STL Move Semantics for JSON Objects

Efficiently move JSON objects into containers to save memory:

struct NamespaceProps {
    nlohmann::json jsonConfig;
    std::shared_ptr<Filesystem> fsRef;
};

std::map<std::string, NamespaceProps> namespaces;

for (const auto& nsItem : jsonData["namespaces"]) {
    NamespaceProps props;
    props.jsonConfig = std::move(nsItem);
    props.fsRef = nullptr;

    namespaces.emplace(nsItem["hostname"], std::move(props));
}

EmojiBulb You can also move directly into any STL container supporting move semantics.

Direct Data Modeling

With Nlohmann::JSON, you model your configuration as clean, native C++ data structures, taking full advantage of STL features like std::swap, std::move, and modern iteration.

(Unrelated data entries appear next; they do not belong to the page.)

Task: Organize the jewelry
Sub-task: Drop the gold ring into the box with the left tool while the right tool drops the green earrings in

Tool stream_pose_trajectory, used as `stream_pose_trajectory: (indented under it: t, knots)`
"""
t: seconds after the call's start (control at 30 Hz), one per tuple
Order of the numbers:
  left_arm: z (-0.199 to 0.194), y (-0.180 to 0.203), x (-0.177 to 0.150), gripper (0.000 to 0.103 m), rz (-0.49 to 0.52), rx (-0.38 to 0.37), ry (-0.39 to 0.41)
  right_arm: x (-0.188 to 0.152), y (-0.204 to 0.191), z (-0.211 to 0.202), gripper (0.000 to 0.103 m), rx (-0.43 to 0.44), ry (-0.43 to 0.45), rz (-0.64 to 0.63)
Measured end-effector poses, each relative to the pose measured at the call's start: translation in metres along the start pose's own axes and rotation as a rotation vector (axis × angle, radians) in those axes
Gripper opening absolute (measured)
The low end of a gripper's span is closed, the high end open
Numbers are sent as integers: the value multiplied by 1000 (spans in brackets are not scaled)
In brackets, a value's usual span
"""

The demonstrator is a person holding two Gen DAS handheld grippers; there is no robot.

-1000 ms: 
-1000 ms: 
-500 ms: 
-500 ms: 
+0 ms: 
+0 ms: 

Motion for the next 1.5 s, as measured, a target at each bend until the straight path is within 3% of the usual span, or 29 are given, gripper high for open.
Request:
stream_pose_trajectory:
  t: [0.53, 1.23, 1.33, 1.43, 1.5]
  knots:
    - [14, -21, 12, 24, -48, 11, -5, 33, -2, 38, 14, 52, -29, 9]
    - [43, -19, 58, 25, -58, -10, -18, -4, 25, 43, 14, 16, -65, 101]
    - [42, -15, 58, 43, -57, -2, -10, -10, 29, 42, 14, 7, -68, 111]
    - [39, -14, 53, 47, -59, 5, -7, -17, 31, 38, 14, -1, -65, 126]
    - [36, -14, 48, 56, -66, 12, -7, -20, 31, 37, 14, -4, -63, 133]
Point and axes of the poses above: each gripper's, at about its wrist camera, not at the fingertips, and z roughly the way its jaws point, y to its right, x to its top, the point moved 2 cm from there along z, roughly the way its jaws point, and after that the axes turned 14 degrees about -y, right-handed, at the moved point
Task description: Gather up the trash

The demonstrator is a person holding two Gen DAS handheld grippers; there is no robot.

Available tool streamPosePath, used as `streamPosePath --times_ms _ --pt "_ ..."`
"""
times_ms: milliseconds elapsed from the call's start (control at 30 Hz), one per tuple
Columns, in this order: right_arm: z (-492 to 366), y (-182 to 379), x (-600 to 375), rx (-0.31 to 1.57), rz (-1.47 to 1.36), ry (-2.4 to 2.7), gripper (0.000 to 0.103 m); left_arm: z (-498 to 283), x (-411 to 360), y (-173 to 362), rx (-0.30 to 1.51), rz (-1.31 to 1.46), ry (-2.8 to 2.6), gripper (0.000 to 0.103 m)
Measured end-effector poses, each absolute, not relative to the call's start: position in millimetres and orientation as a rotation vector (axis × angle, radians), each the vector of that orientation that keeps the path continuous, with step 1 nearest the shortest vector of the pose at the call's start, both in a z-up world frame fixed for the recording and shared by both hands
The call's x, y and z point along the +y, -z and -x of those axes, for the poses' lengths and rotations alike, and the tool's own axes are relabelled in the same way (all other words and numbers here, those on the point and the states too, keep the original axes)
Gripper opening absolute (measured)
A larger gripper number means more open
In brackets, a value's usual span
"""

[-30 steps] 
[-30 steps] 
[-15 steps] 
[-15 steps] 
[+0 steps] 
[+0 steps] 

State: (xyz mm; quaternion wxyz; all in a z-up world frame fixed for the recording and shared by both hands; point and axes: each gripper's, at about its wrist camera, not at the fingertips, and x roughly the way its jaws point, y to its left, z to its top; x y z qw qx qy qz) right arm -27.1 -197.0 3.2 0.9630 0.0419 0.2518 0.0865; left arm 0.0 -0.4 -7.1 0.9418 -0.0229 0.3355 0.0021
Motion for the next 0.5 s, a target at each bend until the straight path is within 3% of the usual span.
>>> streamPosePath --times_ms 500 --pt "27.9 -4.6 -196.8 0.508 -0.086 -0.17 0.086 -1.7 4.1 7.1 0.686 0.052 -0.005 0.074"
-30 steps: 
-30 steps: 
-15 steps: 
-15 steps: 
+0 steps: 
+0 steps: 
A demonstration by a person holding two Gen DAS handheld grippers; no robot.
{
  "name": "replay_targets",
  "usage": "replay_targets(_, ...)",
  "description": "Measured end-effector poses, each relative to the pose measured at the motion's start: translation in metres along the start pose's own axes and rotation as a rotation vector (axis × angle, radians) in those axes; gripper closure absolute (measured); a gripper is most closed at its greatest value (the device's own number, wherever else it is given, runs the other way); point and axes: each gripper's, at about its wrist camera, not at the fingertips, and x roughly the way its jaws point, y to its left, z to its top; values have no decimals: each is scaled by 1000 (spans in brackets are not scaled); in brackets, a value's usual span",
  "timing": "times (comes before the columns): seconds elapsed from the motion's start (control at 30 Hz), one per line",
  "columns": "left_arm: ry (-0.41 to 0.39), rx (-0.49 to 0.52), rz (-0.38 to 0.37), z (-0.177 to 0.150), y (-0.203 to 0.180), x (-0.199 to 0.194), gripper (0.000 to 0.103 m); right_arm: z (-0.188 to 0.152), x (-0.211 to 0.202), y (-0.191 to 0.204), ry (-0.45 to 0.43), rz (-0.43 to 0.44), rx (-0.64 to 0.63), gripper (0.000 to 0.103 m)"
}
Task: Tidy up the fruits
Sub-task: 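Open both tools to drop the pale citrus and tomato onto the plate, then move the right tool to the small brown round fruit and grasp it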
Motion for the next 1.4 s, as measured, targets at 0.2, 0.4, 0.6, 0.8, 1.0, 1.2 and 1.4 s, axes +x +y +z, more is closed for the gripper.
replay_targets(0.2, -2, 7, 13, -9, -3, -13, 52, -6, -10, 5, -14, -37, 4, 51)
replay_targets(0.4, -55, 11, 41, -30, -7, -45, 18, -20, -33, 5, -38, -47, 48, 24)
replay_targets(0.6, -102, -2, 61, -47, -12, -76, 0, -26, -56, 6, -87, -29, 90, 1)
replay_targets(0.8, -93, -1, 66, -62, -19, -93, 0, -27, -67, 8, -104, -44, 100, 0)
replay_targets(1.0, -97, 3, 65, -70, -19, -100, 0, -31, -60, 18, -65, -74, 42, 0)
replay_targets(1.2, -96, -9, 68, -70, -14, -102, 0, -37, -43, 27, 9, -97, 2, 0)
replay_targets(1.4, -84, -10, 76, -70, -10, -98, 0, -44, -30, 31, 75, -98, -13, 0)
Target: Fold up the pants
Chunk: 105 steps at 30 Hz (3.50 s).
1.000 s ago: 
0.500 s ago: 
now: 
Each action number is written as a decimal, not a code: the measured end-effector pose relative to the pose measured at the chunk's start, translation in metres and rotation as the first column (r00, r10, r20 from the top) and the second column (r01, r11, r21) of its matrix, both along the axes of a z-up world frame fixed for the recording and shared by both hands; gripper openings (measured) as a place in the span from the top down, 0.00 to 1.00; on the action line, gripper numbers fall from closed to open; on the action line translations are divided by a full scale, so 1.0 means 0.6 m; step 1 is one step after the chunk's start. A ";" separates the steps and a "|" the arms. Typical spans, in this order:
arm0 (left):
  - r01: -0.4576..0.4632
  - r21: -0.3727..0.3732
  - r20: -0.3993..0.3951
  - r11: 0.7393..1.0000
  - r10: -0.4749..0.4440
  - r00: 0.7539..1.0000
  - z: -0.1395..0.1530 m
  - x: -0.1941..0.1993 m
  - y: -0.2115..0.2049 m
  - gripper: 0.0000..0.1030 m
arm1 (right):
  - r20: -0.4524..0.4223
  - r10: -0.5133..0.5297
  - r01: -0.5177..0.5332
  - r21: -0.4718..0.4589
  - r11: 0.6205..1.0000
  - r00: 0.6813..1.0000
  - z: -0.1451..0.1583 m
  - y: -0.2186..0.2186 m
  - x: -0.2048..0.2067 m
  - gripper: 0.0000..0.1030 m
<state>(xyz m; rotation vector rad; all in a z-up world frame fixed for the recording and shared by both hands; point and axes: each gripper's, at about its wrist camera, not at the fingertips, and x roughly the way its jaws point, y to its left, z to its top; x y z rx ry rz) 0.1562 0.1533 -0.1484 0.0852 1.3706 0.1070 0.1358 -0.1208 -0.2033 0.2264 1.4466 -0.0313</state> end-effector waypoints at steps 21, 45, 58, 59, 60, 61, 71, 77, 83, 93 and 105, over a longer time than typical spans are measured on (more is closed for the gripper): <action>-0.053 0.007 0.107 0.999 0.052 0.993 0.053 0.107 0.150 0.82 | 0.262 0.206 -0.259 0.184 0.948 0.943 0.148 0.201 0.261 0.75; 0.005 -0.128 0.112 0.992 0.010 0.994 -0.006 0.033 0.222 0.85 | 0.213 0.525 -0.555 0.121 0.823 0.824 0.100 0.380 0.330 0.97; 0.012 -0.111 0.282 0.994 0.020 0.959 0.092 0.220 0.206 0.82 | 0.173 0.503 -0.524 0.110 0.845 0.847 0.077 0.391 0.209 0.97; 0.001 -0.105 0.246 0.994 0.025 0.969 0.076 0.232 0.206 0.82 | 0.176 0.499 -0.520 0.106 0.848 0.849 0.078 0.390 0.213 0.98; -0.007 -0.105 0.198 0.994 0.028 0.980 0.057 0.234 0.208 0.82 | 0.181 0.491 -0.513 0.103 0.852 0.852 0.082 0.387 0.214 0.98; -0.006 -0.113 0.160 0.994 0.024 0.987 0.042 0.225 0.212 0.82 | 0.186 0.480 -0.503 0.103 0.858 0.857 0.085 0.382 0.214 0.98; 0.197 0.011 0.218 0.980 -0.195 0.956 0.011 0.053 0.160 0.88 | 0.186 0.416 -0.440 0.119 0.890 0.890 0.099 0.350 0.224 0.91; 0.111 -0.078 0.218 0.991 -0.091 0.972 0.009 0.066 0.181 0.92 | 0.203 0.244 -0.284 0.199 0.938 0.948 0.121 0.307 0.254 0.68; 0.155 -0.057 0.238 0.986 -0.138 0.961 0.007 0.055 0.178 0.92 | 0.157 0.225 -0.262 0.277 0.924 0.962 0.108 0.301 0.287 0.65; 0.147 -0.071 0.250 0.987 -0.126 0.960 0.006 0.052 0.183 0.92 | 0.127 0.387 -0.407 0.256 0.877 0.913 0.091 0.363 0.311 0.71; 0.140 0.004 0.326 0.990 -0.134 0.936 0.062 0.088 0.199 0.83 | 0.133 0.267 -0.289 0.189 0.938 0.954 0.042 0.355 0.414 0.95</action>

// assume objects accept nlohmann::json rvalue references in their constructors
std::unique_ptr<MyObject1> objInstance1;
std::unique_ptr<MyObject2> objInstance2;

// think about defining config class member immutable (const)
objInstance1 = new MyObject1(std::move(jsonData["confgroup1"][0]);
objInstance2 = new MyObject2(std::move(jsonData["confgroup1"][1]);

EmojiBulb Save class instance members by directly std::move-ing hierarchical JSON structures into your objects to avoid unnecessary copies.


External References

Falcon AS (http/1.2)

Example code and configuration: WEBcodeX1/http-1.2

x0 JavaScript Framework

A JavaScript framework using true OOP and the Declarative Programming Design Pattern: WEBcodeX1/x0


Pro-Tip: Adopt modern C++ standards (C++17/20), explore concepts like smart pointers, ranges, and structured bindings to further streamline your configuration management code!